A little while back I started watching Dexter through iTunes on my Apple TV. I soon became a fan of the show, and caught up to its airing on Showtime, a US premium cable network. But that was when I struck trouble.
Although iTunes usual model for TV shows is to make them available the day after airing, Showtime apparently didn’t provide those rights for season 7. There was nowhere else I could go to purchase the show, and living in Australia, I couldn’t have become a Showtime subscriber, even if I had wanted to.
So, despite season 7 airing on 30 September 2012, I’ve had to wait till today when I was able to get the season on DVD—virtually on the eve of the US premier of season 8!

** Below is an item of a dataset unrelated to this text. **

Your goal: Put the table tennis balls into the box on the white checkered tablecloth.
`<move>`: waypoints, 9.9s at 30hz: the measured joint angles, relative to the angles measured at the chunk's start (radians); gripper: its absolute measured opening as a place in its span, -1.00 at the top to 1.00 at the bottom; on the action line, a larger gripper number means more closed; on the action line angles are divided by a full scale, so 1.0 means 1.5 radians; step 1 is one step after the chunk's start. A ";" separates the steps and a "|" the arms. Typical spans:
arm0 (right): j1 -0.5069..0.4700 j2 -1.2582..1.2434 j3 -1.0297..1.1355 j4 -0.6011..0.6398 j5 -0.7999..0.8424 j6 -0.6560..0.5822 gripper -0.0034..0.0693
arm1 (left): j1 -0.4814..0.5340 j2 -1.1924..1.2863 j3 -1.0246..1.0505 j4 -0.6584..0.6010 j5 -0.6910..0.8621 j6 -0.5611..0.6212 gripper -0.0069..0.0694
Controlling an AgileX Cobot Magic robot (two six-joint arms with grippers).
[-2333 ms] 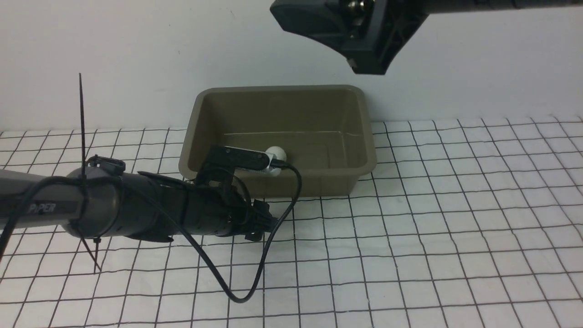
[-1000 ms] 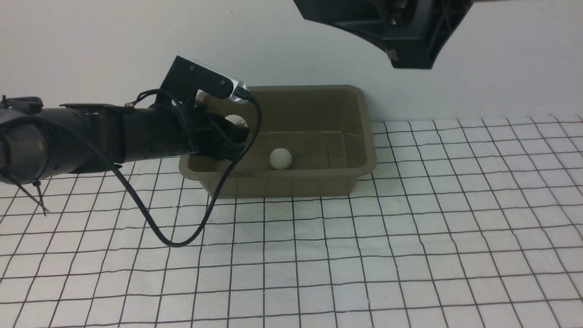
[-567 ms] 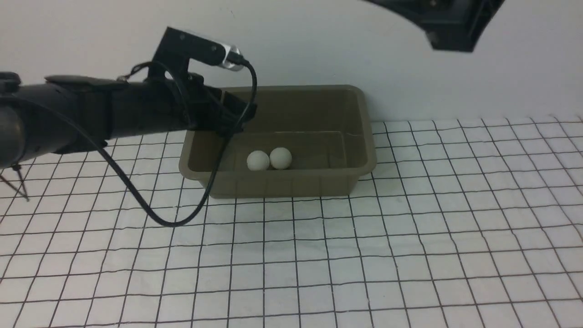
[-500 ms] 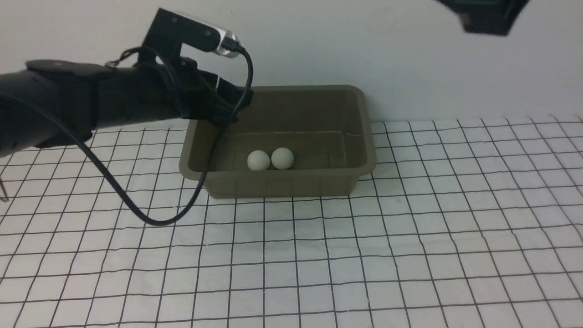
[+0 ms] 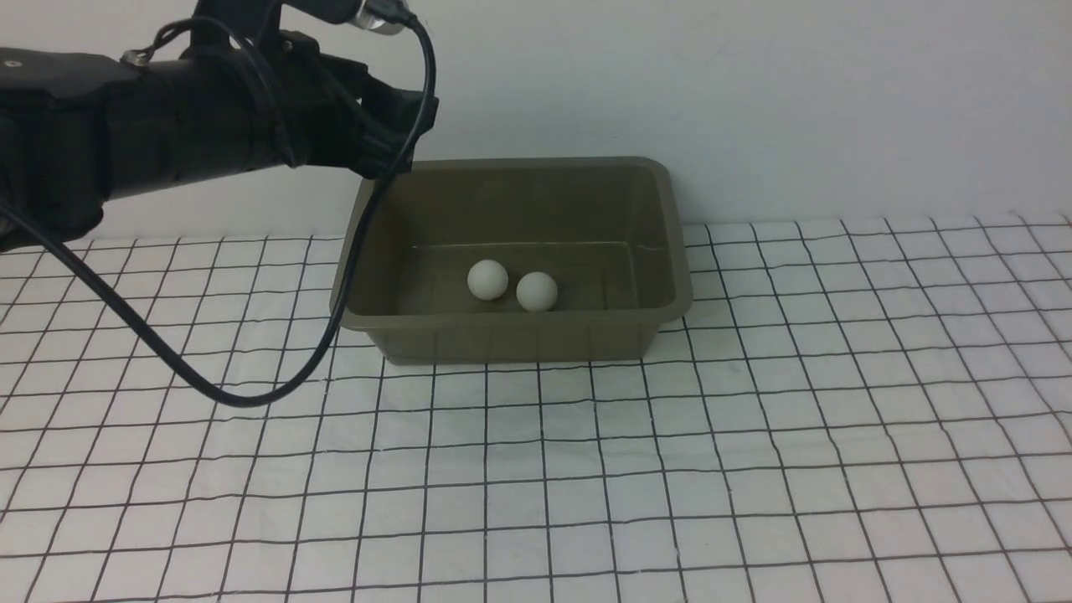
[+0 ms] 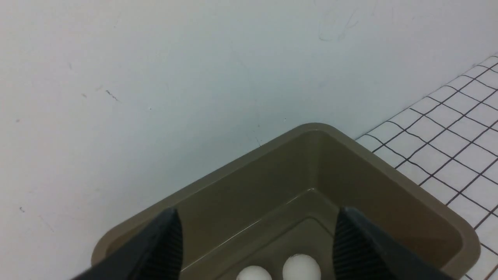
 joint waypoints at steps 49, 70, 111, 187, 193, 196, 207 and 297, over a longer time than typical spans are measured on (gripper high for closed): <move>0.000 -0.228 0.581 -0.410 -0.213 0.681 -0.54 | 0.000 0.000 0.000 -0.157 0.202 0.007 -0.41; 0.000 -0.228 0.581 -0.412 -0.213 0.681 -0.54 | 0.001 -0.001 0.000 -0.187 0.265 0.048 -0.41; 0.000 -0.228 0.582 -0.415 -0.213 0.681 -0.54 | 0.054 -0.967 0.599 0.862 0.209 -0.895 -0.41; -0.342 -0.233 0.590 -0.332 -0.528 0.699 -0.54 | 0.093 -1.031 0.799 0.911 0.049 -0.958 -0.41; -0.342 -0.233 0.599 -0.315 -0.563 0.632 -0.54 | 0.093 -1.031 0.799 0.911 0.049 -0.958 -0.41; -0.342 -0.233 0.623 -0.084 -0.481 0.342 -0.54 | 0.093 -1.031 0.799 0.911 0.049 -0.958 -0.41; -0.348 -0.387 0.650 0.248 -0.241 -0.144 -0.54 | 0.093 -1.031 0.799 0.911 0.049 -0.958 -0.41; -0.405 -0.453 0.780 0.216 -0.279 -0.085 -0.54 | 0.093 -1.031 0.799 0.911 0.049 -0.958 -0.41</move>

I understand that Showtime have the rights to the show, and I don’t argue that, but why didn’t they want to sell me their content when I wanted it? I can understand keeping it exclusive to get people to subscribe to their network—but that wasn’t available to me. I can also appreciate that sometimes advertisers are willing to pay more for content than consumers, but now the show is available to me I’ve bought it on DVD, meaning Showtime got no more revenue out of me than if I’d been able to purchase it on iTunes.
And this story isn’t unique to Dexter. I regularly encounter content whose delivery is delayed to my corner of the world—a world in which the Internet promises a global market—but is unable to deliver due to content owners living in the past.